- **Input data**:
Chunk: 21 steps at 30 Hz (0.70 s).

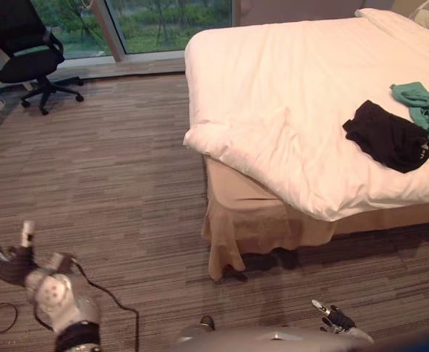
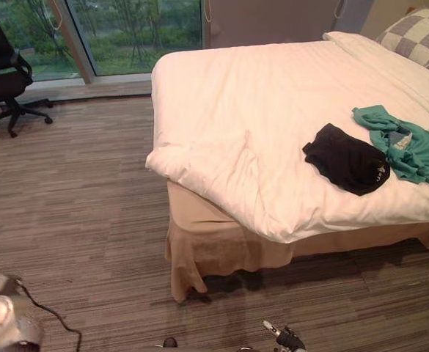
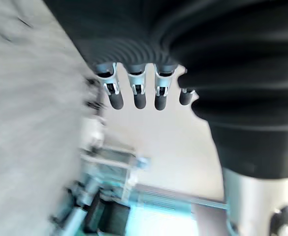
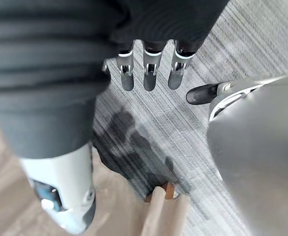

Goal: Tidy the bed and pick cloth on bed and put in laundry

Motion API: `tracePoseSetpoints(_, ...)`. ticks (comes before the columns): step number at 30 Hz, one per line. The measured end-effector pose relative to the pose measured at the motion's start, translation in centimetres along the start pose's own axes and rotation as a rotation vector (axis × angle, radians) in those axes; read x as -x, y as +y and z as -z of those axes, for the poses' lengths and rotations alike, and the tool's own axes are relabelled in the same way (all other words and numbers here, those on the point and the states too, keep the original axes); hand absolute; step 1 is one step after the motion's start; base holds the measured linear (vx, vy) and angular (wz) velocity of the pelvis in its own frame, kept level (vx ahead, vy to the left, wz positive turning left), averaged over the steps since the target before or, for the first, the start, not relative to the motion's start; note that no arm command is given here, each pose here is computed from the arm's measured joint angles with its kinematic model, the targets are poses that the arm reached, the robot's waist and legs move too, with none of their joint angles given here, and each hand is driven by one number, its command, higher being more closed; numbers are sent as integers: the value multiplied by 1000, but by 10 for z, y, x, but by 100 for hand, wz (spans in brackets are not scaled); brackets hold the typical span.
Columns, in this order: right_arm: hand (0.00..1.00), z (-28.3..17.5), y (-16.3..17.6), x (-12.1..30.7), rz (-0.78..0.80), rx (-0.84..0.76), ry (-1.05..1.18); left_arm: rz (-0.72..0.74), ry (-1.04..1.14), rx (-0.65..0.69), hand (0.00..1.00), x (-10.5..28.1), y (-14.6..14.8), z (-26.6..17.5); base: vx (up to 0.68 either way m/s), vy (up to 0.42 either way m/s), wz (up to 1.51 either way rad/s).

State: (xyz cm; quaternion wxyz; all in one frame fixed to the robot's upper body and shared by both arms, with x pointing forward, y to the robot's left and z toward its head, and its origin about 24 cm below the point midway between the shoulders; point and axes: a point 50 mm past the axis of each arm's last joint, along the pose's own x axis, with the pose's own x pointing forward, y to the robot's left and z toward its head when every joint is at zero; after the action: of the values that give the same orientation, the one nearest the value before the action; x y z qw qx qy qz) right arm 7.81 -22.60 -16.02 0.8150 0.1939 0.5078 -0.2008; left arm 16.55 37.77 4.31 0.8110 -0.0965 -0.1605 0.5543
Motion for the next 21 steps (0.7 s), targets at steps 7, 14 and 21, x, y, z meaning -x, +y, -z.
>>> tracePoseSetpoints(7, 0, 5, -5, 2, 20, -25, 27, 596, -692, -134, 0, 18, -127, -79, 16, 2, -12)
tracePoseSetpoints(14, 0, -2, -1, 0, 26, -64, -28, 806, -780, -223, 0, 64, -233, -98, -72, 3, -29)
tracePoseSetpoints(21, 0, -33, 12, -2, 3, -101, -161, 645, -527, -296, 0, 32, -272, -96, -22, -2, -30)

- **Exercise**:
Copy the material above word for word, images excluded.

- **Result of this task**:
Chunk: 21 steps at 30 Hz (0.70 s).


Goal: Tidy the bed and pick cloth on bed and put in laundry

Motion API: `tracePoseSetpoints(_, ...)`. ticks (comes before the columns): step number at 30 Hz, one per line. The measured end-effector pose relative to the pose measured at the motion's start, translation in centimetres along the start pose's own axes and rotation as a rotation vector (axis × angle, radians) in those axes; read x as -x, y as +y and z as -z of those axes, for the poses' lengths and rotations alike, and the tool's own axes are relabelled in the same way (all other words and numbers here, those on the point and the states too, keep the original axes); hand absolute; step 1 is one step after the motion's start; base holds the measured linear (vx, vy) and angular (wz) velocity of the pelvis in its own frame, kept level (vx ahead, vy to the left, wz positive turning left), averaged over the steps since the target before or, for the first, the start, not relative to the motion's start; note that no arm command is given here, each pose here is computed from the arm's measured joint angles with its kinematic model, the targets are poses that the arm reached, the robot's waist and legs move too, with none of their joint angles given here, and each hand is driven by one number, its command, higher being more closed; numbers are sent as integers: the value multiplied by 1000, but by 10 for z, y, x, but by 100 for hand, wz (spans in brackets are not scaled); brackets hold the typical span.
Columns, in this order: right_arm: hand (0.00..1.00), z (-28.3..17.5), y (-16.3..17.6), x (-12.1..30.7), rz (-0.78..0.80), rx (-0.84..0.76), ry (-1.05..1.18); left_arm: rz (-0.72..0.74), ry (-1.04..1.14), rx (-0.65..0.69), hand (0.00..1.00), x (-10.5..28.1), y (-14.6..14.8), z (-26.6..17.5); base: vx (up to 0.68 either way m/s), vy (up to 0.42 either way m/s), wz (up to 1.51 either way rad/s).

State: (xyz cm; quaternion wxyz; all in one frame fixed to the robot's upper body and shared by both arms, with x pointing forward, y to the robot's left and z toward its head, and its origin about 24 cm below the point midway between the shoulders; point and axes: a point 50 mm past the axis of each arm's last joint, along the pose's own x axis, with the pose's own x pointing forward, y to the robot's left and z toward its head when every joint is at zero; after the action: of the values that give the same orientation, the one nearest the value before the action; x y z qw qx qy qz) right arm 7.81 -22.60 -16.02 0.8150 0.1939 0.5078 -0.2008; left arm 16.55 37.77 4.31 0.8110 -0.0965 -0.1605 0.5543
Motion for the next 21 steps (0.7 s), targets at steps 7, 14 and 21, x, y, z meaning -x, +y, -z.
>>> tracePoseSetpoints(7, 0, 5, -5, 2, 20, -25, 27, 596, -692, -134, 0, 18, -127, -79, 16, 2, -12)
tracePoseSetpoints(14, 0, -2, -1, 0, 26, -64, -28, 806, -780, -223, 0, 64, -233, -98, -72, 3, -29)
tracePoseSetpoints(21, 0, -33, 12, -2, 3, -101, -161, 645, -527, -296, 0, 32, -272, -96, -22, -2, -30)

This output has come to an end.